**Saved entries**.
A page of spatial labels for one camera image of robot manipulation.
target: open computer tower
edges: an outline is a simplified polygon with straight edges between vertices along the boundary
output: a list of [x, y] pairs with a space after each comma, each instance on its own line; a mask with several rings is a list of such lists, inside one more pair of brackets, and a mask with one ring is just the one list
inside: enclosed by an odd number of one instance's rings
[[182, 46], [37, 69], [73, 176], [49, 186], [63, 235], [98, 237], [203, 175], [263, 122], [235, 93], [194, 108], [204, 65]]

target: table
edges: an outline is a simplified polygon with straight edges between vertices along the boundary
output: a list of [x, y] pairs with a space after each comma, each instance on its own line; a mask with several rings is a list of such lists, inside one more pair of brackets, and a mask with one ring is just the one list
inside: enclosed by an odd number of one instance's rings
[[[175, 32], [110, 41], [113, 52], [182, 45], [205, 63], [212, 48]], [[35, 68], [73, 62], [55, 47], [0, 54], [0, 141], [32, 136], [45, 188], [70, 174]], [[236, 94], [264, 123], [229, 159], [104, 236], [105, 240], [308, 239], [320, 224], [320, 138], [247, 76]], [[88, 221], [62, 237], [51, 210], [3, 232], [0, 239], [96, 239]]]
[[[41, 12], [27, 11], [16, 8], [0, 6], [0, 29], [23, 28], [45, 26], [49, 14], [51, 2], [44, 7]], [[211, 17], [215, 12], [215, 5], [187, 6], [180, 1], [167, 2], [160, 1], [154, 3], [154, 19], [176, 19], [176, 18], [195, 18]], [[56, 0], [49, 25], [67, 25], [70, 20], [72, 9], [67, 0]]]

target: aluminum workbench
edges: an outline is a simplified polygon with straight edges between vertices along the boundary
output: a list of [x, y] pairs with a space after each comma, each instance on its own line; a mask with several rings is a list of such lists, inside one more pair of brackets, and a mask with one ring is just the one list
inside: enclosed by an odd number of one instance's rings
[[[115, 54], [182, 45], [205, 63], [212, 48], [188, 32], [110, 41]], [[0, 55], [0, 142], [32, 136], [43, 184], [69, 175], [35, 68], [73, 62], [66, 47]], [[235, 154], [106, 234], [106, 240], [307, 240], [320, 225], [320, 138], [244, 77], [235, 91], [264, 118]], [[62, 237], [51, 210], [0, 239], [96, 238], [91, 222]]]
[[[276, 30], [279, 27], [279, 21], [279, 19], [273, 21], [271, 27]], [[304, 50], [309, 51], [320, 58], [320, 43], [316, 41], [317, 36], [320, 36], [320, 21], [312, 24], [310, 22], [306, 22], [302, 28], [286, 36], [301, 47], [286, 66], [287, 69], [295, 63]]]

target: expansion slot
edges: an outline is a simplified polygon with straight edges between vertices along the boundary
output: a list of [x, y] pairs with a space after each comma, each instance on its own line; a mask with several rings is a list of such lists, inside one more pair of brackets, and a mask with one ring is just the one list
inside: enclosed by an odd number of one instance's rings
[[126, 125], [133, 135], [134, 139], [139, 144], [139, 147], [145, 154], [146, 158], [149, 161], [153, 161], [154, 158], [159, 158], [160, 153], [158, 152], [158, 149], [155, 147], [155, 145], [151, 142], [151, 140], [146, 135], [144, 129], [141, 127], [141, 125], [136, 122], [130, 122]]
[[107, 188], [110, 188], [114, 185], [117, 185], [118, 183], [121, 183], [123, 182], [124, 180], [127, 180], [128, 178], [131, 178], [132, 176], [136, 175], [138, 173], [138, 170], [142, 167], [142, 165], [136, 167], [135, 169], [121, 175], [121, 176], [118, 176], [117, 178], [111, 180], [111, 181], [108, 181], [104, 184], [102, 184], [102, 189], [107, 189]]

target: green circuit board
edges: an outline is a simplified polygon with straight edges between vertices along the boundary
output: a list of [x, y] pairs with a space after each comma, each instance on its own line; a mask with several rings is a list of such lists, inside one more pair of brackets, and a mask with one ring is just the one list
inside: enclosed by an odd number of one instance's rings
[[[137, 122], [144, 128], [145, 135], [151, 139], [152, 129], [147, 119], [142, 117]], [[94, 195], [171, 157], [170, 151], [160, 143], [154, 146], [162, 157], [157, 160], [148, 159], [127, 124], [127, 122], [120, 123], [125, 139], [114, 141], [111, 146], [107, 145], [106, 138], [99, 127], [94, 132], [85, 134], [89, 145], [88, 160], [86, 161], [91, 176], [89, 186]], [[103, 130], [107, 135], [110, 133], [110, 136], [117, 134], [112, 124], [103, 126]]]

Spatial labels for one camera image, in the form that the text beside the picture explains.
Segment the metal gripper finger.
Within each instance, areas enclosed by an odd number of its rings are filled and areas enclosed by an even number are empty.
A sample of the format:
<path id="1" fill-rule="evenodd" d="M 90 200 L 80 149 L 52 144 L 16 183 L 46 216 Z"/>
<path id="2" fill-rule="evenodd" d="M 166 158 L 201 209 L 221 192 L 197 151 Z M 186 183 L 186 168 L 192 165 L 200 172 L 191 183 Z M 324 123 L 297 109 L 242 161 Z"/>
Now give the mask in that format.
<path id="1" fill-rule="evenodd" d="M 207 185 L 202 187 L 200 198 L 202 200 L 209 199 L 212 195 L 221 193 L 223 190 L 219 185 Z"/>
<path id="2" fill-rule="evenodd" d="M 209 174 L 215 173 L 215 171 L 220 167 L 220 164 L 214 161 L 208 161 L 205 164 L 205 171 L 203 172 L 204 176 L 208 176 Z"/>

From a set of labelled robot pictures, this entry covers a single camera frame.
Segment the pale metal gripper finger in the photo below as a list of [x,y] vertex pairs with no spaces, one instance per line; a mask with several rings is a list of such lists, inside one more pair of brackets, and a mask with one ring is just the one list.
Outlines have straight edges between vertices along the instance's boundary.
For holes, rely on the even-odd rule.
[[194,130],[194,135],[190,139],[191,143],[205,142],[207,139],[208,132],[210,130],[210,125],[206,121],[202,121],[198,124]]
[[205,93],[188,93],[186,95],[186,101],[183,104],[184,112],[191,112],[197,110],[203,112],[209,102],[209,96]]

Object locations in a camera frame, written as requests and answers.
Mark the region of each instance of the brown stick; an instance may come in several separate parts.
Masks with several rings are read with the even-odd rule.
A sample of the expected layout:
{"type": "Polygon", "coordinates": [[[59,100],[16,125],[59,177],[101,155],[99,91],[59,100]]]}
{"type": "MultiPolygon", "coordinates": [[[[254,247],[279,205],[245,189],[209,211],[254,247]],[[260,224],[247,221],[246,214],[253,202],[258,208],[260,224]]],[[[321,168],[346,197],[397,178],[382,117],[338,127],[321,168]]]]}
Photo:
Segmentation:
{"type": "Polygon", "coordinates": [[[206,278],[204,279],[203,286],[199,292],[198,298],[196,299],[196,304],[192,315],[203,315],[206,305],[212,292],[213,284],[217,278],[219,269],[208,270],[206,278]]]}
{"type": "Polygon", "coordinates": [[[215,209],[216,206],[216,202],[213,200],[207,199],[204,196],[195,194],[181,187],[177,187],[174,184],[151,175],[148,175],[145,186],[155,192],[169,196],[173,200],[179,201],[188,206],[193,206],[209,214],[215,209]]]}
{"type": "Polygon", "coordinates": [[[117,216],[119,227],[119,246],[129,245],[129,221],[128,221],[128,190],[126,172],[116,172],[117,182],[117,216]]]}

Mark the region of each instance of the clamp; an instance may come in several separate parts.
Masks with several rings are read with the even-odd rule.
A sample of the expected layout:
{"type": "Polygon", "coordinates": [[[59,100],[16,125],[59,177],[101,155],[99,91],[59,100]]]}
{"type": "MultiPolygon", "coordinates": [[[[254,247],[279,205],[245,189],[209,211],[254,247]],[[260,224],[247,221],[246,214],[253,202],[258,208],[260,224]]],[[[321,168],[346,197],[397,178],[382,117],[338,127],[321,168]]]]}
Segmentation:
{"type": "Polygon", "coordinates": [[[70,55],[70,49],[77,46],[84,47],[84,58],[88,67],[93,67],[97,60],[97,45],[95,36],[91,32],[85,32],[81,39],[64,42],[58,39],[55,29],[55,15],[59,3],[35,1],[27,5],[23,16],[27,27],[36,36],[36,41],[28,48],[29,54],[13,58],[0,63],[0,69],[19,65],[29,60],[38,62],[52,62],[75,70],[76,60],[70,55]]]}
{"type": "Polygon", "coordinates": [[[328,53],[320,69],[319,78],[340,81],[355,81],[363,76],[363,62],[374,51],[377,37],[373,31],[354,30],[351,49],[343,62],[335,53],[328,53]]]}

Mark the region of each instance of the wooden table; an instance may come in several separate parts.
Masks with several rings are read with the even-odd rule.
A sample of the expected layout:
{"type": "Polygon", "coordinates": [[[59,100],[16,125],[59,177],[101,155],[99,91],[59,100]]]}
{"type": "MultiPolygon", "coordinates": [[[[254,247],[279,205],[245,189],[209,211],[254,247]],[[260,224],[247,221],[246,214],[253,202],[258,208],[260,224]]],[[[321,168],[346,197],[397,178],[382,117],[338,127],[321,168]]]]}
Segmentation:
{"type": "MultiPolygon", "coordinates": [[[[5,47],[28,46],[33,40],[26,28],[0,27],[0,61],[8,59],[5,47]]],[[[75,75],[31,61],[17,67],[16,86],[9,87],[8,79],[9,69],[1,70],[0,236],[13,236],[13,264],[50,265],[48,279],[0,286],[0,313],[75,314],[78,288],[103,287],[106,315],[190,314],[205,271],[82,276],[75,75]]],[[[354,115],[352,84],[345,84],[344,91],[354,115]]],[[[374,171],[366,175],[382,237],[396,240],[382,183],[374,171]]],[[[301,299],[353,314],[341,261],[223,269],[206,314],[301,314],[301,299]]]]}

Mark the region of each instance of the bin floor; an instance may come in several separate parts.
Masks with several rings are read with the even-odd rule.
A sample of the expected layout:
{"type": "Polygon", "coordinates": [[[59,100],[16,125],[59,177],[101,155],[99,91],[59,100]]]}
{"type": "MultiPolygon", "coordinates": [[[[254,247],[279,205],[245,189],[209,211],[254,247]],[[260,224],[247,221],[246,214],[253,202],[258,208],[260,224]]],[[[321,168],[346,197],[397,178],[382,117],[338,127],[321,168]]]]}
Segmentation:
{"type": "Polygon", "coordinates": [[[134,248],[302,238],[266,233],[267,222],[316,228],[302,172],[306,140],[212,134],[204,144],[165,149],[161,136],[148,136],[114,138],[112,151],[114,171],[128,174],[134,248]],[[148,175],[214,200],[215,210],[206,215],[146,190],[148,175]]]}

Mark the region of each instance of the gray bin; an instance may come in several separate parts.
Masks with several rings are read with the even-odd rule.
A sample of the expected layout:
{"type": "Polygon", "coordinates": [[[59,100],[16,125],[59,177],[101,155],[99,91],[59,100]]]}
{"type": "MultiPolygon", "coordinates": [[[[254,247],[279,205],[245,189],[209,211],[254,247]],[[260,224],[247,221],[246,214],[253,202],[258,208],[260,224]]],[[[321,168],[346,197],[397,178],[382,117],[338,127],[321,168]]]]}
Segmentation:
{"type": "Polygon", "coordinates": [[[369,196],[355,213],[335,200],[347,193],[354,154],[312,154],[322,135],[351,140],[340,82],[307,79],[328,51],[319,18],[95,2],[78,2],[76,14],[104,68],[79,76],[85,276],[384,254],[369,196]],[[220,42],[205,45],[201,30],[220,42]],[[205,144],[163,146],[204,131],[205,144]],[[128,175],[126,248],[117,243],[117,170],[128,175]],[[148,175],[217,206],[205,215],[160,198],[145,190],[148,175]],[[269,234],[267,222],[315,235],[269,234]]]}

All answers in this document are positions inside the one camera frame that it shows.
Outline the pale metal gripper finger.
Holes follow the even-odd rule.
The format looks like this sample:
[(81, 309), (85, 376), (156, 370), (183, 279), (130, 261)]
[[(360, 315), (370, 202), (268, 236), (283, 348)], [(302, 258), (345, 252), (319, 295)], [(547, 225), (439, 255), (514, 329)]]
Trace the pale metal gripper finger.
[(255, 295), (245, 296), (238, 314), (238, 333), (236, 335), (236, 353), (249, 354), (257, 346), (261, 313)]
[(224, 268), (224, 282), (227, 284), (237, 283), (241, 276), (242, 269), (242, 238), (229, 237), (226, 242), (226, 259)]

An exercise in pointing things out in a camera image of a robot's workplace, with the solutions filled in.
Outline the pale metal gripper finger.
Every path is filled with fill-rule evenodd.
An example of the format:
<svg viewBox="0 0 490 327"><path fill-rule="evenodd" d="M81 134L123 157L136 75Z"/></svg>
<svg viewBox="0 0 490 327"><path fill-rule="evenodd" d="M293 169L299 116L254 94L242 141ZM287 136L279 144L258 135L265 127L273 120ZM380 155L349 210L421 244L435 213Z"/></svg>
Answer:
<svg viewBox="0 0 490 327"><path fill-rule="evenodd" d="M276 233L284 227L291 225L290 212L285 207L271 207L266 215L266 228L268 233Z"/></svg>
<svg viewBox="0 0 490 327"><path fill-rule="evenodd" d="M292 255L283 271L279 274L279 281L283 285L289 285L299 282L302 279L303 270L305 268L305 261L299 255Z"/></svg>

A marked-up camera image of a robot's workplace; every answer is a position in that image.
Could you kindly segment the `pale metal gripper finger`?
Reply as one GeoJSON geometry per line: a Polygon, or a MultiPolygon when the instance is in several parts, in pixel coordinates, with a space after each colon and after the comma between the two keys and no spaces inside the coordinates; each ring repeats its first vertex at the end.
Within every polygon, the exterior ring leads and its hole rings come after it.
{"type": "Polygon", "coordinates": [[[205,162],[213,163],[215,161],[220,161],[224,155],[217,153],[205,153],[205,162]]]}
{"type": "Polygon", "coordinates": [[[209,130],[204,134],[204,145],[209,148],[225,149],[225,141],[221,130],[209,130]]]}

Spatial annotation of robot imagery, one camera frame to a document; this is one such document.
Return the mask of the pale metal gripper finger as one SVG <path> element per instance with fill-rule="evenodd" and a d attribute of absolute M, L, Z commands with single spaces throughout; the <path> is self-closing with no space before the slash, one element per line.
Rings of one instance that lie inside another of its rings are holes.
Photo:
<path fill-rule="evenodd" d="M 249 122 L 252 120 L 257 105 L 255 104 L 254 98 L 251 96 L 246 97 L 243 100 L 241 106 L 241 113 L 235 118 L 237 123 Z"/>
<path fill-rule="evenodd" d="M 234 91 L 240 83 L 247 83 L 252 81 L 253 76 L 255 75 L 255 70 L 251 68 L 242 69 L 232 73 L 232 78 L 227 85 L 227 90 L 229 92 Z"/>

**WHAT IS NEEDED**. Look over the entries above. Copy every line that contains the word "this".

**RESULT**.
From a set of labelled robot pictures, this entry covers a single camera frame.
All answers in this document are positions inside the one camera frame that it shows.
The format looks like this sample:
Spatial annotation of robot imagery, one camera frame to a document; this is one such document.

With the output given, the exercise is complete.